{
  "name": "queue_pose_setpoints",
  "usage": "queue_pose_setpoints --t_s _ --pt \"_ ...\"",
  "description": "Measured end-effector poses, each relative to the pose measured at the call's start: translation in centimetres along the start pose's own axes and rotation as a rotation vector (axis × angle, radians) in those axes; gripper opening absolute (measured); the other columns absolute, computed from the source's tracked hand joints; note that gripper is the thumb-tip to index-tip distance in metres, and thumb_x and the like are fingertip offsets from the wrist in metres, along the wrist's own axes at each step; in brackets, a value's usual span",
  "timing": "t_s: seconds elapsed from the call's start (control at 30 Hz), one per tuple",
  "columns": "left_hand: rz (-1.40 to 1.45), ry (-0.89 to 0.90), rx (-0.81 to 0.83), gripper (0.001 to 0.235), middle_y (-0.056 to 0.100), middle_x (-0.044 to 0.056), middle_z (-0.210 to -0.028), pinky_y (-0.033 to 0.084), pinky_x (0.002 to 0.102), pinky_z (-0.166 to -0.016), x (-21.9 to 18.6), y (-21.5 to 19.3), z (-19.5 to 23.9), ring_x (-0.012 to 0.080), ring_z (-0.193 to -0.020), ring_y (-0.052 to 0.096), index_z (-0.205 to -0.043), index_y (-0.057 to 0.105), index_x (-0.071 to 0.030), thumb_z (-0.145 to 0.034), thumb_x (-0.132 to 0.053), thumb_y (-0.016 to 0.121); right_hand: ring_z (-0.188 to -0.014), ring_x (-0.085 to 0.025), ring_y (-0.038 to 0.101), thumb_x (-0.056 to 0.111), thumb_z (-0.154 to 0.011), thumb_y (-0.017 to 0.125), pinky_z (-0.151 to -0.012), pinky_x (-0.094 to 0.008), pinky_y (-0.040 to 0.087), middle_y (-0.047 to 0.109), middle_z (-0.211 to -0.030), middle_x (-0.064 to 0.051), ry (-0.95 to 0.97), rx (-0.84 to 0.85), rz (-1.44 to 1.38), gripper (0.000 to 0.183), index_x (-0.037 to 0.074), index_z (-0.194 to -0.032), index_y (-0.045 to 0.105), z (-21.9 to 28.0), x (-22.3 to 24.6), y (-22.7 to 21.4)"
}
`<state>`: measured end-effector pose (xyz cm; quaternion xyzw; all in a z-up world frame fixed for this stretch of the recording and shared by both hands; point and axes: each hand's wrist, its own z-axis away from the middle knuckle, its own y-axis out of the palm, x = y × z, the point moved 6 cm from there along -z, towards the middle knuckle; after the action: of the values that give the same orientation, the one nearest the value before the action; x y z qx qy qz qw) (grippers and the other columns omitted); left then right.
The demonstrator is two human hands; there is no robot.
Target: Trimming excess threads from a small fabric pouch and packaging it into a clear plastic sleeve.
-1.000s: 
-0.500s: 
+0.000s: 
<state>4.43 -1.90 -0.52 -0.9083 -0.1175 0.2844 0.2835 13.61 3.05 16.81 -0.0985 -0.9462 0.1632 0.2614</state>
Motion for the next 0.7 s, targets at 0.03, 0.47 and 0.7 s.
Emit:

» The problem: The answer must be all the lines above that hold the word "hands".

» Finished task:
`<state>`: measured end-effector pose (xyz cm; quaternion xyzw; all in a z-up world frame fixed for this stretch of the recording and shared by both hands; point and axes: each hand's wrist, its own z-axis away from the middle knuckle, its own y-axis out of the palm, x = y × z, the point moved 6 cm from there along -z, towards the middle knuckle; after the action: of the values that give the same orientation, the one nearest the value before the action; x y z qx qy qz qw) (grippers and the other columns omitted); left then right.
The demonstrator is two human hands; there is no robot.

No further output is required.